PROBLEM DESCRIPTION
Omit all pictures, then repeat the listing exactly.

--- RECORDED DATA Enclosed Below ---

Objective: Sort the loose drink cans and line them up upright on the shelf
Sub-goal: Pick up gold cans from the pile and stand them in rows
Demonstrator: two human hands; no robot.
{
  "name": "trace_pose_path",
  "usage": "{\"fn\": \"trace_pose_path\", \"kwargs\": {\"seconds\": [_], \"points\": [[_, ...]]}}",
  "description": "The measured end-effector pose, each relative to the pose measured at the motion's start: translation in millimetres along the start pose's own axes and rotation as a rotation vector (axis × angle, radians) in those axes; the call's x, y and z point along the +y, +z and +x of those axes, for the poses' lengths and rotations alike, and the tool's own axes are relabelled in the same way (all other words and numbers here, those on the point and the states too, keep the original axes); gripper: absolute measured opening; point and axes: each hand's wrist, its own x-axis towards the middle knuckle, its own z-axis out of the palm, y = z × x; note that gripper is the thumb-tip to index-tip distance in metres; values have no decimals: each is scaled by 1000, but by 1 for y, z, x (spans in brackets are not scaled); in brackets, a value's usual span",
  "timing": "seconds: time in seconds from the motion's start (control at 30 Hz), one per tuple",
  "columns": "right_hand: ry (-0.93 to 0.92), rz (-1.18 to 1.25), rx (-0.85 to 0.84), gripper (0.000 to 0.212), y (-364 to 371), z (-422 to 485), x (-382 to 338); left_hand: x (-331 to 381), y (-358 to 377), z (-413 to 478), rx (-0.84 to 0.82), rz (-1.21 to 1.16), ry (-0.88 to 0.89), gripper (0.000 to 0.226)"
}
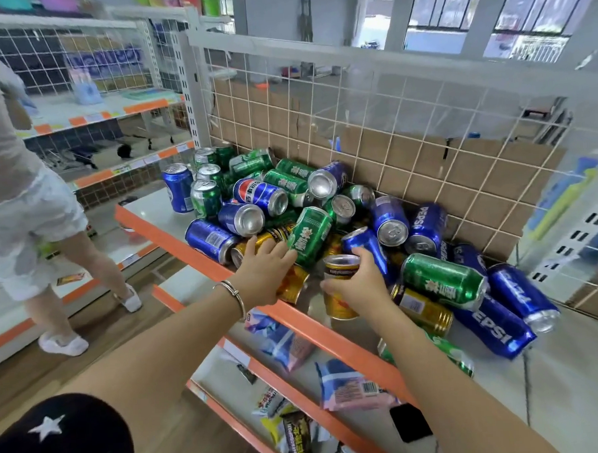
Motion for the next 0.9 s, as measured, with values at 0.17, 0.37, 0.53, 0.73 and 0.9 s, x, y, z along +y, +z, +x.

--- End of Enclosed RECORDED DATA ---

WRITTEN REPLY
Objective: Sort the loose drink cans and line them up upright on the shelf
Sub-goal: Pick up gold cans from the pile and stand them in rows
Demonstrator: two human hands; no robot.
{
  "name": "trace_pose_path",
  "usage": "{\"fn\": \"trace_pose_path\", \"kwargs\": {\"seconds\": [_], \"points\": [[_, ...]]}}",
  "description": "The measured end-effector pose, each relative to the pose measured at the motion's start: translation in millimetres along the start pose's own axes and rotation as a rotation vector (axis × angle, radians) in those axes; the call's x, y and z point along the +y, +z and +x of those axes, for the poses' lengths and rotations alike, and the tool's own axes are relabelled in the same way (all other words and numbers here, those on the point and the states too, keep the original axes); gripper: absolute measured opening; point and axes: each hand's wrist, its own x-axis towards the middle knuckle, its own z-axis out of the palm, y = z × x; note that gripper is the thumb-tip to index-tip distance in metres; values have no decimals: each is scaled by 1000, but by 1 for y, z, x (spans in brackets are not scaled); in brackets, a value's usual span",
  "timing": "seconds: time in seconds from the motion's start (control at 30 Hz), one per tuple",
  "columns": "right_hand: ry (-0.93 to 0.92), rz (-1.18 to 1.25), rx (-0.85 to 0.84), gripper (0.000 to 0.212), y (-364 to 371), z (-422 to 485), x (-382 to 338); left_hand: x (-331 to 381), y (-358 to 377), z (-413 to 478), rx (-0.84 to 0.82), rz (-1.21 to 1.16), ry (-0.88 to 0.89), gripper (0.000 to 0.226)"
}
Motion for the next 0.9 s, as measured, with values at 0.17, 0.37, 0.53, 0.73 and 0.9 s, x, y, z along +y, +z, +x.

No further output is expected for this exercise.